ジャーナリズムを“初めて”学んで
J-School '18年春入学
塩﨑 隆敏 
 
 時折、寿司職人やレストランのシェフをうらやましく思うときがあります。自分が手がけた料理に対し、「おいしかった」と目の前で反応してもらえるからです。記事や放送の場合、なかなかそうはいきません。
 
 1989(平成元)年にスタートした記者生活で、いつの頃からか、料理になぞらえて考えるクセがつきました。ニュースについても個人的には「知的な栄養素」だと思っています。ニュースを“どう料理するか”はいわゆるOJTで学び、他社との競争の中で腕を上げてきたつもりです。しかし、理論面の知識は恥ずかしながら不十分でした。それなりの腕前はあるのに、料理の歴史や栄養学についての知識を持っていない。そんな例えも外れていない気がします。そうした中、J-Schoolの門を叩きました。
 
 社会人が大学院に通うハードルはまだまだ高いと言えます。ですが私の場合は、たまたま通うことができる環境にありました。2017年から2年間、BS1で海外ニュースを伝える朝の番組「キャッチ!世界のトップニュース」のキャスターを担当していました。
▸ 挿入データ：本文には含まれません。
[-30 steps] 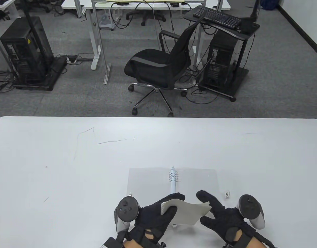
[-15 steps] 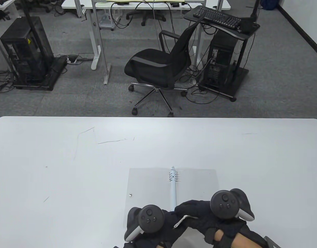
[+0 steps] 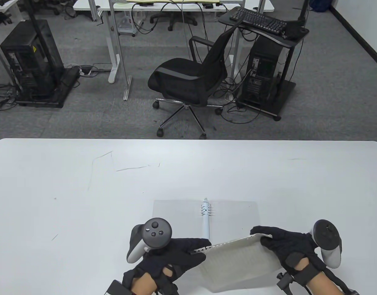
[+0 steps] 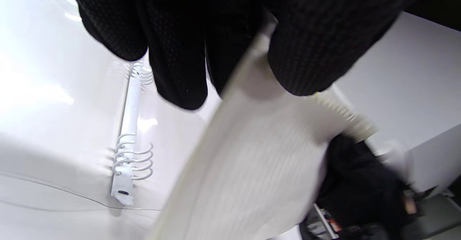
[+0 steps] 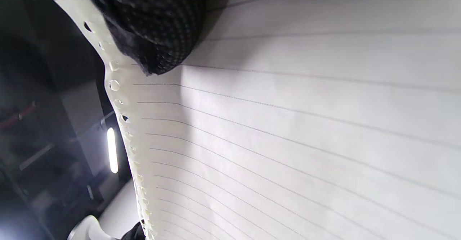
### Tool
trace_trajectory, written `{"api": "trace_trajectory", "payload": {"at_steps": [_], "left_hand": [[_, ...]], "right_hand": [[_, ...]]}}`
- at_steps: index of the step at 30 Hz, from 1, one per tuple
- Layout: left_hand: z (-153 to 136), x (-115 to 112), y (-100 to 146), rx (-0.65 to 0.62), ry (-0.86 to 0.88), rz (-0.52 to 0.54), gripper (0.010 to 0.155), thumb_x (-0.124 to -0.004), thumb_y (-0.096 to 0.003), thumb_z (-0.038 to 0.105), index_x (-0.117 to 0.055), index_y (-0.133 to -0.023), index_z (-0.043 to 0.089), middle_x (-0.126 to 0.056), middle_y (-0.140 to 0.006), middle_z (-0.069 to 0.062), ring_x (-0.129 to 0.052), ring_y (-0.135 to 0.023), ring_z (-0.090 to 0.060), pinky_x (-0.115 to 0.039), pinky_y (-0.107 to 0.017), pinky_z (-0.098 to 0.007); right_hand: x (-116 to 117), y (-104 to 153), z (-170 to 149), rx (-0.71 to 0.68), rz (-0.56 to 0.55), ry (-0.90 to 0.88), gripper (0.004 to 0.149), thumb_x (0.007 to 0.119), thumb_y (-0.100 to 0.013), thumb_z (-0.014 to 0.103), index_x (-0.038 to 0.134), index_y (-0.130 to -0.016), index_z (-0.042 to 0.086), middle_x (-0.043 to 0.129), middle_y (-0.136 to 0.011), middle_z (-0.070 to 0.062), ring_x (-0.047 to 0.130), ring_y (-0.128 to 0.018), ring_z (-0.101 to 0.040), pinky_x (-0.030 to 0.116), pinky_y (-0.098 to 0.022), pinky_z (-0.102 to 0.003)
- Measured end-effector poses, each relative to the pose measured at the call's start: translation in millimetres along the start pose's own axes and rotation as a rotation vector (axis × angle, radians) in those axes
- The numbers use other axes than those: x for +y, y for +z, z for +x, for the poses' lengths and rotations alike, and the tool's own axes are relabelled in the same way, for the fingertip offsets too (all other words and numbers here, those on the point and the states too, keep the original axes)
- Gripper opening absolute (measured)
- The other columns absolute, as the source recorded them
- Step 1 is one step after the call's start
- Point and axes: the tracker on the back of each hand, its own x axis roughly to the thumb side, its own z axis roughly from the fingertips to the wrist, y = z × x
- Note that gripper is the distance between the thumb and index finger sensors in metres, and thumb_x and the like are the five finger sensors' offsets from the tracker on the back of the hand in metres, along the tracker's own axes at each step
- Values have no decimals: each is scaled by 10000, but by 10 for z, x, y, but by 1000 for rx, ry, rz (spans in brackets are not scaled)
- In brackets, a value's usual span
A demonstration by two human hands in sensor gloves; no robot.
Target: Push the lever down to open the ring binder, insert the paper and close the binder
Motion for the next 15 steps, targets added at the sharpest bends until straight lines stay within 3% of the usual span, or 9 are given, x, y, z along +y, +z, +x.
{"api": "trace_trajectory", "payload": {"at_steps": [2,3,5,8,11,13,14,15], "left_hand": [[8,57,13,-35,41,-67,866,-991,-387,497,-485,-1076,361,-531,-1208,50,-674,-1089,-380,-522,-751,-651],[-6,64,9,-55,57,-85,974,-1010,-362,513,-381,-1085,341,-386,-1238,43,-530,-1147,-403,-436,-765,-686],[-131,-8,-42,-161,115,-144,1062,-1040,-309,531,-338,-1081,331,-319,-1242,42,-399,-1177,-402,-353,-765,-708],[-355,-249,-119,-203,260,-276,1115,-1048,-281,554,-312,-1084,309,-313,-1244,25,-340,-1183,-420,-315,-760,-724],[-485,-519,-217,-288,418,-263,966,-1060,-335,484,-458,-1073,324,-497,-1221,34,-490,-1170,-391,-369,-751,-737],[-460,-586,-235,-319,374,-241,678,-975,-445,404,-615,-1019,387,-675,-1152,83,-658,-1117,-330,-461,-755,-701],[-462,-595,-230,-315,358,-200,507,-892,-488,379,-715,-962,405,-798,-1077,99,-774,-1052,-298,-529,-747,-667],[-471,-610,-204,-316,349,-129,425,-853,-498,371,-785,-915,418,-870,-1021,107,-856,-992,-286,-580,-736,-642]], "right_hand": [[-30,48,-98,6,4,-57,424,868,-405,282,925,-823,318,1053,-749,-20,1094,-516,-310,905,-378,-475],[-31,65,-133,12,5,-77,425,868,-405,283,923,-826,317,1052,-750,-18,1093,-521,-309,905,-380,-474],[4,94,-222,15,21,-123,424,866,-407,286,921,-827,321,1048,-757,-15,1088,-533,-309,903,-388,-475],[100,98,-323,9,60,-171,424,865,-410,287,918,-829,324,1045,-763,-12,1076,-570,-318,894,-412,-483],[233,102,-427,22,85,-215,423,865,-418,292,910,-838,321,1029,-796,-16,1051,-626,-337,873,-449,-501],[289,111,-440,24,104,-200,424,863,-425,294,901,-847,314,996,-849,-29,1001,-703,-364,835,-500,-528],[301,111,-438,16,121,-198,421,863,-431,296,897,-851,299,970,-883,-41,967,-750,-377,804,-533,-545],[317,115,-422,-10,181,-194,421,865,-439,296,891,-859,276,927,-931,-55,910,-810,-399,752,-573,-573]]}}
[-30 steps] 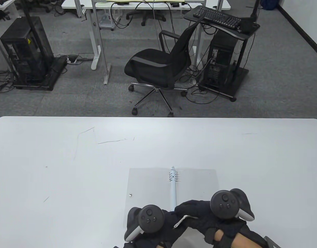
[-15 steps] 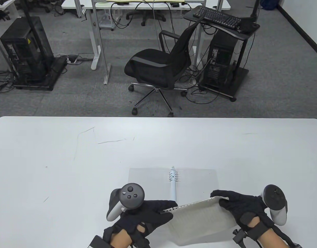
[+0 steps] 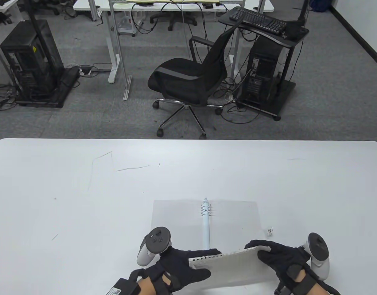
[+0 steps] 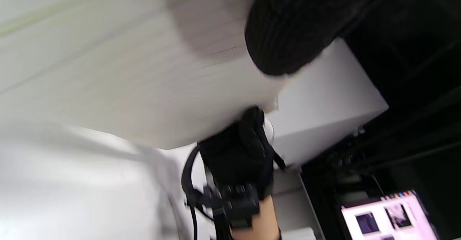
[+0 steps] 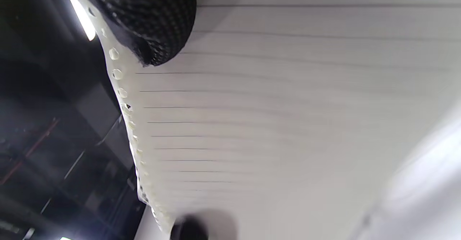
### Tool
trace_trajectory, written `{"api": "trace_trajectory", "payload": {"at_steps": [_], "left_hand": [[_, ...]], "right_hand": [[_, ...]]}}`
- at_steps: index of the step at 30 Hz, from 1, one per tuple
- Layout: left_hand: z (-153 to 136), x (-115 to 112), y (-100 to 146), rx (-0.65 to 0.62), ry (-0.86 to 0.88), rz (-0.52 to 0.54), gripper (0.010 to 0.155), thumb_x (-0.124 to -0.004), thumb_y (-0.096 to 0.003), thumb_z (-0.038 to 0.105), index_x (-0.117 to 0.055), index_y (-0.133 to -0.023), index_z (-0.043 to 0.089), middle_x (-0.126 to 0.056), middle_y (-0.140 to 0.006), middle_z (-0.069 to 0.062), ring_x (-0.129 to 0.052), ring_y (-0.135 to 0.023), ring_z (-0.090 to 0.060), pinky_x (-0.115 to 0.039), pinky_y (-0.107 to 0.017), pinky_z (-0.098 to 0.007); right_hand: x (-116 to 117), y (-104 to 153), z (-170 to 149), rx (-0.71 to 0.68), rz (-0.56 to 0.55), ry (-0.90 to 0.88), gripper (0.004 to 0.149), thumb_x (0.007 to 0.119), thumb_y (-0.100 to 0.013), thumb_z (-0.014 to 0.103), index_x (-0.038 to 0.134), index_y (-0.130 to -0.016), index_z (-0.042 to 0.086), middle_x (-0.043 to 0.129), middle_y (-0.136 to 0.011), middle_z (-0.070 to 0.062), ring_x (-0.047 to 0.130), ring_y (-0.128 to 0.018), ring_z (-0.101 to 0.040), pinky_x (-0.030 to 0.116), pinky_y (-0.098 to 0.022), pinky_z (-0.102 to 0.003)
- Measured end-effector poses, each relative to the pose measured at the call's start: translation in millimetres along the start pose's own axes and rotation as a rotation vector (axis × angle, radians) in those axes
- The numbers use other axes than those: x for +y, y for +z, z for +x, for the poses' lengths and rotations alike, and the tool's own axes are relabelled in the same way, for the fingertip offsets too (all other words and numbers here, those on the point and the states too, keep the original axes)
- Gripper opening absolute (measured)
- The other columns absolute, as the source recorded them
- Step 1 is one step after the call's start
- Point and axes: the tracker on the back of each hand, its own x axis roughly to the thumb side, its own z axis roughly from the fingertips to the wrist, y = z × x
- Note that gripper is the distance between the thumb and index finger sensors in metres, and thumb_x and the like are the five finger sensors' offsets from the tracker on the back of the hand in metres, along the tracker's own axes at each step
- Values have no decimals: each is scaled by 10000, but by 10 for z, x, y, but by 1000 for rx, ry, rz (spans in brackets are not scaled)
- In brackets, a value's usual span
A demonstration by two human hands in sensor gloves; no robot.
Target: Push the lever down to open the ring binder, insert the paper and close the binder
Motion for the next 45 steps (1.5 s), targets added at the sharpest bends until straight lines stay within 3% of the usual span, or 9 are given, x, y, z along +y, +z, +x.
{"api": "trace_trajectory", "payload": {"at_steps": [2,7,9,11,20,32,35,40,45], "left_hand": [[-16,-27,47,-30,-39,42,400,-840,-496,370,-813,-891,432,-910,-985,114,-905,-948,-269,-633,-722,-611],[-118,-71,52,-14,-70,-27,492,-901,-474,378,-751,-941,422,-827,-1054,107,-825,-1011,-305,-586,-729,-640],[-118,-78,53,5,-114,-42,801,-1009,-384,432,-535,-1029,407,-591,-1172,101,-646,-1113,-341,-496,-750,-682],[-86,-56,62,-29,-112,-69,908,-1059,-342,457,-484,-1041,398,-517,-1201,104,-538,-1154,-364,-419,-758,-719],[50,-39,108,-117,-86,68,595,-950,-441,406,-683,-972,431,-754,-1103,108,-762,-1057,-308,-541,-736,-678],[-51,-12,97,-32,-114,51,851,-942,-412,502,-380,-1037,368,-646,-1145,55,-752,-1063,-325,-537,-737,-674],[-150,16,98,40,-86,61,796,-936,-428,468,-437,-1035,338,-725,-1103,39,-792,-1039,-316,-547,-734,-668],[-85,-120,49,-17,-59,-51,592,-831,-467,492,-623,-1007,370,-785,-1080,50,-764,-1052,-318,-533,-736,-667],[-122,-157,36,67,-157,-162,699,-778,-433,553,-500,-1045,362,-625,-1165,44,-594,-1126,-360,-438,-748,-696]], "right_hand": [[-6,10,7,-28,121,47,458,872,-455,314,836,-910,281,821,-1033,-54,778,-929,-405,649,-644,-599],[-28,-8,-82,-15,106,106,783,934,-424,326,472,-1055,288,786,-1060,-47,808,-923,-378,671,-643,-566],[-38,-26,-115,0,108,162,709,931,-423,330,588,-1040,262,845,-1020,-42,842,-899,-374,681,-638,-564],[-28,-32,-141,7,133,169,573,921,-430,325,755,-975,267,900,-977,-32,855,-888,-377,667,-642,-573],[37,-42,-156,11,175,116,460,872,-463,325,838,-919,284,894,-986,-29,821,-913,-386,629,-657,-581],[66,-62,-225,40,184,130,470,863,-469,338,819,-934,287,856,-1017,-37,784,-936,-398,604,-667,-595],[64,-66,-251,52,180,107,484,868,-467,345,810,-942,280,845,-1024,-40,772,-942,-403,598,-668,-601],[147,-71,-233,37,222,62,512,863,-474,362,771,-971,282,799,-1059,-45,724,-972,-409,574,-679,-610],[114,-74,-219,28,187,138,495,856,-472,352,784,-960,306,782,-1070,-45,694,-989,-404,553,-684,-616]]}}
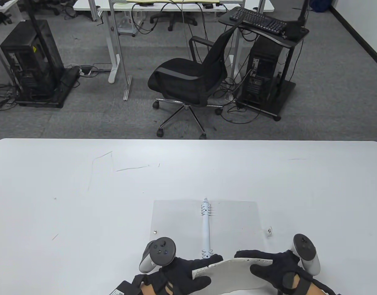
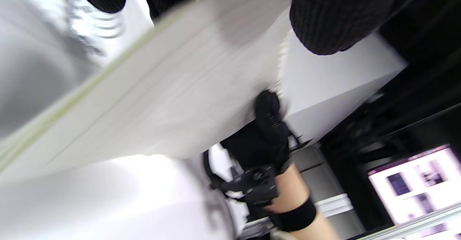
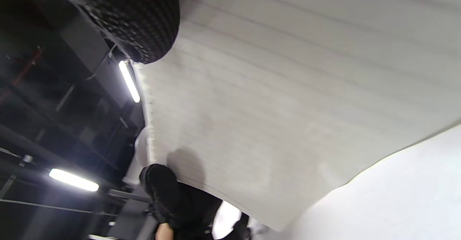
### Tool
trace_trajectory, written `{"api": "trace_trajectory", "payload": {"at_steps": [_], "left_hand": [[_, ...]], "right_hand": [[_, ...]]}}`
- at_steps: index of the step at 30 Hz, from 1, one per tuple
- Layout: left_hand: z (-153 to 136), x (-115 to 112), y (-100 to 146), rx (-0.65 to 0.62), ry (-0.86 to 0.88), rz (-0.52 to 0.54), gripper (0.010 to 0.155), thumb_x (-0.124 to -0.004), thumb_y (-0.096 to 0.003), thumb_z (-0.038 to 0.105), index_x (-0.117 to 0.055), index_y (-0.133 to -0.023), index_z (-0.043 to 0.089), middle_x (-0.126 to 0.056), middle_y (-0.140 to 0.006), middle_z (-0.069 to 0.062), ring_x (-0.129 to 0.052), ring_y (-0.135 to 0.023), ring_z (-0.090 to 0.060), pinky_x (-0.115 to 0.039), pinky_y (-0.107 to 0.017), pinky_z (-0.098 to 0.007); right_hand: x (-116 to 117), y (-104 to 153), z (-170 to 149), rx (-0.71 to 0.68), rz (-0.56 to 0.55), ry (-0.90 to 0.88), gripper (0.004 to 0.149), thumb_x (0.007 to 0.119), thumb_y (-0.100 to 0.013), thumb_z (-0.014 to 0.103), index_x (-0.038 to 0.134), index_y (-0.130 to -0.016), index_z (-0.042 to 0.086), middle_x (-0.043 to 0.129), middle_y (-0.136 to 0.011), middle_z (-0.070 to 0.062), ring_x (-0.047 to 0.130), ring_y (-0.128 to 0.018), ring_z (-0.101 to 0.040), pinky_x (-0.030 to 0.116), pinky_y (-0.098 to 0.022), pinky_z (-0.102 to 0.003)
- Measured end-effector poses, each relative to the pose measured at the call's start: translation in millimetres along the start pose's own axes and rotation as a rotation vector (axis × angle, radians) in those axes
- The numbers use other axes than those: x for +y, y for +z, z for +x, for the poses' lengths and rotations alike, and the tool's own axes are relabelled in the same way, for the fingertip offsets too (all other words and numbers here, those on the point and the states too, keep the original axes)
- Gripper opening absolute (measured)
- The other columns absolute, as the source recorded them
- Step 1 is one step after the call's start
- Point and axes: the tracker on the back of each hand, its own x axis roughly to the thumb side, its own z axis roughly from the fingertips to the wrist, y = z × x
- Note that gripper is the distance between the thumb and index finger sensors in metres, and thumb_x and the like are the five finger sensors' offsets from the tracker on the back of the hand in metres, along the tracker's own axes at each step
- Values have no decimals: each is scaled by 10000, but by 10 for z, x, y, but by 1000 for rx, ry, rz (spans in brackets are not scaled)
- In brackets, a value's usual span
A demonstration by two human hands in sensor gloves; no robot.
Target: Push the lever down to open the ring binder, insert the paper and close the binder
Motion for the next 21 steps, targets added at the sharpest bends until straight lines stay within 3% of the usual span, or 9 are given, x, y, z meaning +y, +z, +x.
{"api": "trace_trajectory", "payload": {"at_steps": [2,6,10,15,19,21], "left_hand": [[-35,7,7,18,14,-23,703,-789,-436,548,-490,-1046,369,-606,-1171,48,-563,-1135,-366,-414,-752,-701],[84,30,26,-76,39,81,590,-780,-449,533,-634,-1006,403,-700,-1134,60,-657,-1100,-352,-470,-749,-682],[100,53,48,6,-58,61,590,-765,-426,565,-682,-988,407,-690,-1142,50,-641,-1103,-371,-459,-746,-689],[135,62,43,-52,19,79,777,-857,-421,543,-425,-1050,399,-518,-1198,70,-573,-1137,-352,-447,-758,-682],[155,29,28,-89,43,58,591,-781,-475,500,-583,-1020,386,-701,-1132,60,-672,-1097,-330,-487,-748,-673],[211,27,38,-120,43,77,574,-736,-475,513,-603,-1018,381,-723,-1122,56,-685,-1091,-326,-495,-749,-667]], "right_hand": [[2,-2,-22,6,-5,-22,492,853,-473,345,786,-959,304,779,-1072,-44,689,-989,-407,546,-684,-619],[59,-7,23,-21,37,-90,462,820,-489,337,796,-951,318,780,-1074,-39,678,-995,-410,533,-690,-624],[47,-8,41,-29,24,-38,453,816,-484,325,811,-937,333,791,-1067,-28,683,-994,-404,533,-690,-620],[74,-16,28,-14,47,-60,454,809,-485,321,806,-939,332,814,-1052,-36,711,-977,-407,549,-683,-615],[88,-15,53,-32,54,-63,457,810,-488,327,797,-945,342,798,-1065,-22,700,-986,-403,546,-687,-615],[102,-15,83,-58,51,-83,457,810,-488,325,798,-944,347,795,-1067,-17,694,-991,-396,544,-688,-615]]}}
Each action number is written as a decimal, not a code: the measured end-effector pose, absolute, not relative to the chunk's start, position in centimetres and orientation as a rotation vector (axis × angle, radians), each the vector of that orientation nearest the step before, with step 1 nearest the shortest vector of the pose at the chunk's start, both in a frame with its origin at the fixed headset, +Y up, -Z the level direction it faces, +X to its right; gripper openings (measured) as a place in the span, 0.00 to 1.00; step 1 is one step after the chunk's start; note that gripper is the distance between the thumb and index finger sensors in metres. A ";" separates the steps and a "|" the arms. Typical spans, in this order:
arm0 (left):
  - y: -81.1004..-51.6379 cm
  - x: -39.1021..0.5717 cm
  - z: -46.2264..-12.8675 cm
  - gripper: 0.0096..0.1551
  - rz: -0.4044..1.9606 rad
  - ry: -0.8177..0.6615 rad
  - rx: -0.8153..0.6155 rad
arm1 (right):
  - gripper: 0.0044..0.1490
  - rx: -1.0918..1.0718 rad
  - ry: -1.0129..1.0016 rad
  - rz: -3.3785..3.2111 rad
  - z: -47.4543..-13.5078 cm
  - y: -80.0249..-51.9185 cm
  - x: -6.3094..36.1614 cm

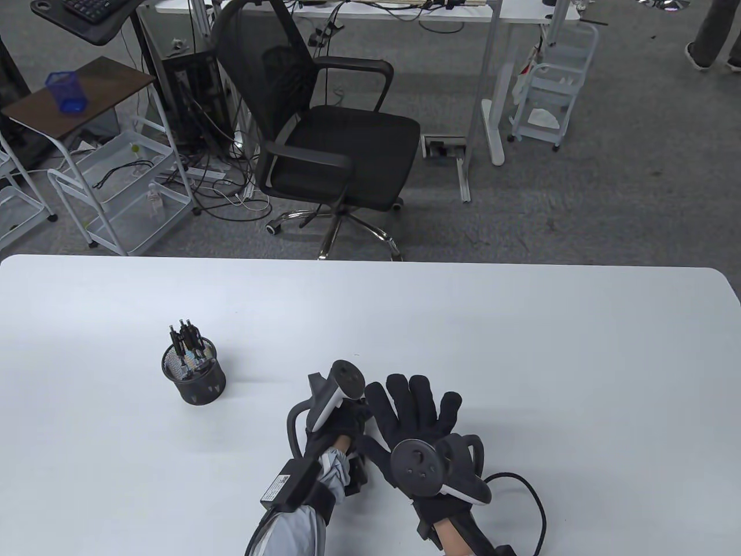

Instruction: Press to open click pens

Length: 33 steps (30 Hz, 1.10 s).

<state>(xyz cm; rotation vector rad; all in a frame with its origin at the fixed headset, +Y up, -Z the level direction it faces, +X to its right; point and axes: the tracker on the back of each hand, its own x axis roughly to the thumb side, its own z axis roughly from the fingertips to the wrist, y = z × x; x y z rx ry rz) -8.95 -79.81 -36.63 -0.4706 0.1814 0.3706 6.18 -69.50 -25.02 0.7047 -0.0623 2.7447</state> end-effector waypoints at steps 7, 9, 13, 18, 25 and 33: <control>-79.3 -9.9 -36.4 0.33 0.457 0.214 -0.507 | 0.48 0.699 -0.056 2.744 -25.0 -69.4 6.3; -79.1 -10.3 -36.3 0.34 0.466 0.230 -0.513 | 0.47 0.698 -0.062 2.742 -25.0 -69.4 6.3; -78.6 -11.1 -36.0 0.36 0.452 0.256 -0.475 | 0.48 0.702 -0.065 2.742 -25.0 -69.4 6.2; -78.4 -12.1 -35.6 0.39 0.505 0.266 -0.467 | 0.48 0.704 -0.071 2.740 -25.0 -69.3 6.2; -78.1 -12.7 -34.8 0.52 0.615 0.223 -0.516 | 0.47 0.702 -0.090 2.726 -24.9 -69.0 6.5; -75.8 -14.0 -33.4 0.57 0.597 0.137 -0.515 | 0.48 0.703 -0.088 2.727 -24.9 -68.9 6.5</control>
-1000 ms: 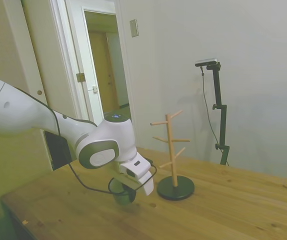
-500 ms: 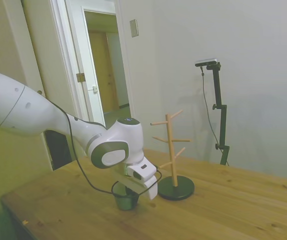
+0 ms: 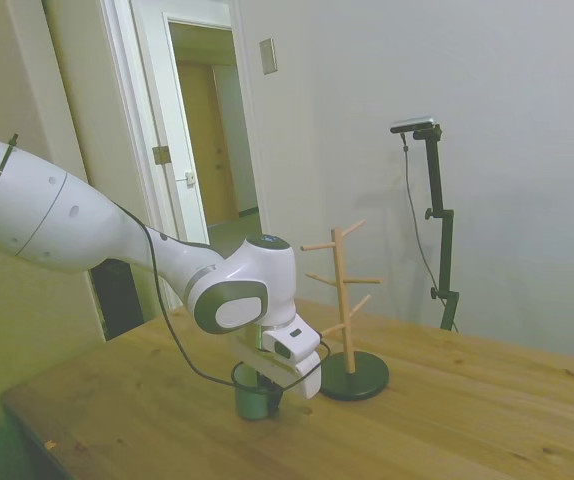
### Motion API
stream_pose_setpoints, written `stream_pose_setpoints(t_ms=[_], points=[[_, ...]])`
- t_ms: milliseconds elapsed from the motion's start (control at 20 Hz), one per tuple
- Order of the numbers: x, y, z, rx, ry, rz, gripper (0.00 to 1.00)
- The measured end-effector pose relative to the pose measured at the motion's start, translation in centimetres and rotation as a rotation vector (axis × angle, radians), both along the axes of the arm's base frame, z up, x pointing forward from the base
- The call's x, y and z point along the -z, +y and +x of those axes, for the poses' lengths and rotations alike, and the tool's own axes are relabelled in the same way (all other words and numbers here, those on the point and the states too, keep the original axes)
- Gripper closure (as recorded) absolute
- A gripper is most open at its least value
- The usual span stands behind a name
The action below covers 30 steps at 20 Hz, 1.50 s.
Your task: Unload the mug
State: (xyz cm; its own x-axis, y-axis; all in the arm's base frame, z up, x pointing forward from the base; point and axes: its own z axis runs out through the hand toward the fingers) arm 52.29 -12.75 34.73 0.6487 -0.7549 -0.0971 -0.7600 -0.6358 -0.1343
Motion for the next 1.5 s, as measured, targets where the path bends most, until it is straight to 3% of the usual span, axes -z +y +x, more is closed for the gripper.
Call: stream_pose_setpoints(t_ms=[750, 1500], points=[[-0.9, 0.3, 0.0, -0.006, -0.014, -0.003, 0.0], [-13.2, 5.7, -7.0, -0.099, -0.128, -0.019, 0.0]])
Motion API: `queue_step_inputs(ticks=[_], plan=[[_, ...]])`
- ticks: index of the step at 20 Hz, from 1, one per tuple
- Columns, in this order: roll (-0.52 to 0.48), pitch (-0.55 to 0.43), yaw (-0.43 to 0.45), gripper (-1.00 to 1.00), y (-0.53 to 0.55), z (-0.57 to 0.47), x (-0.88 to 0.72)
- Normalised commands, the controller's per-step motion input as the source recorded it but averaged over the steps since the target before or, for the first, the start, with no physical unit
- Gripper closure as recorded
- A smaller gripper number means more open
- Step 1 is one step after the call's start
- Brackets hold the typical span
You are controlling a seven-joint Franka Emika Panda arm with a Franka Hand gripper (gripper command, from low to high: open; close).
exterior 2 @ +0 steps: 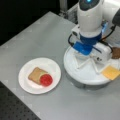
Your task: Ingredient selection for cheeseburger or sandwich
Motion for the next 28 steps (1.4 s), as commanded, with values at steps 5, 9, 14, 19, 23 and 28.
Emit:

出勤は午前2時。午前7時からの生放送と翌日の打ち合わせの後、早ければ午前10時過ぎには勤務を終えられます。2018年の春からスタートした第2の学生生活は睡眠不足と闘いながらでしたが、とても充実したものとなりました。
 
 実際、『論文基礎』で学んだ“一文一義”は、番組で解説コメントを書く上でも役立ちました。『ジャーナリズム史』や『表現の自由の基礎理論』を含め、J-Schoolで、“初めて”系統だってジャーナリズムを学ぶことができました。でも、それ以上に私にとって貴重だったのは、ジャーナリズム志望の若者たちとの交流です。記者を志した頃の原点に立ち返ることができたからです。
 
 去年(2019年)の異動で、長年希望していたNHK放送文化研究所(文研)に配属されました。現在は、メディア研究部で海外メディアの研究をするグループのリーダーを務めています。メディアに対する不信は海外でも見られます。文研が毎月刊行している『放送研究と調査』では、最新のメディアの動きや新たなジャーナリズムの試みなども発信しています。放送とジャーナリズムは今後、どうなっていくのか? そのためには、さまざまな問いを立てていく必要があります。論考を書くにあたっての腕をJ-Schoolで磨けたと思っています。瀬川・川岸両先生やゼミの仲間に感謝の気持ちでいっぱいです。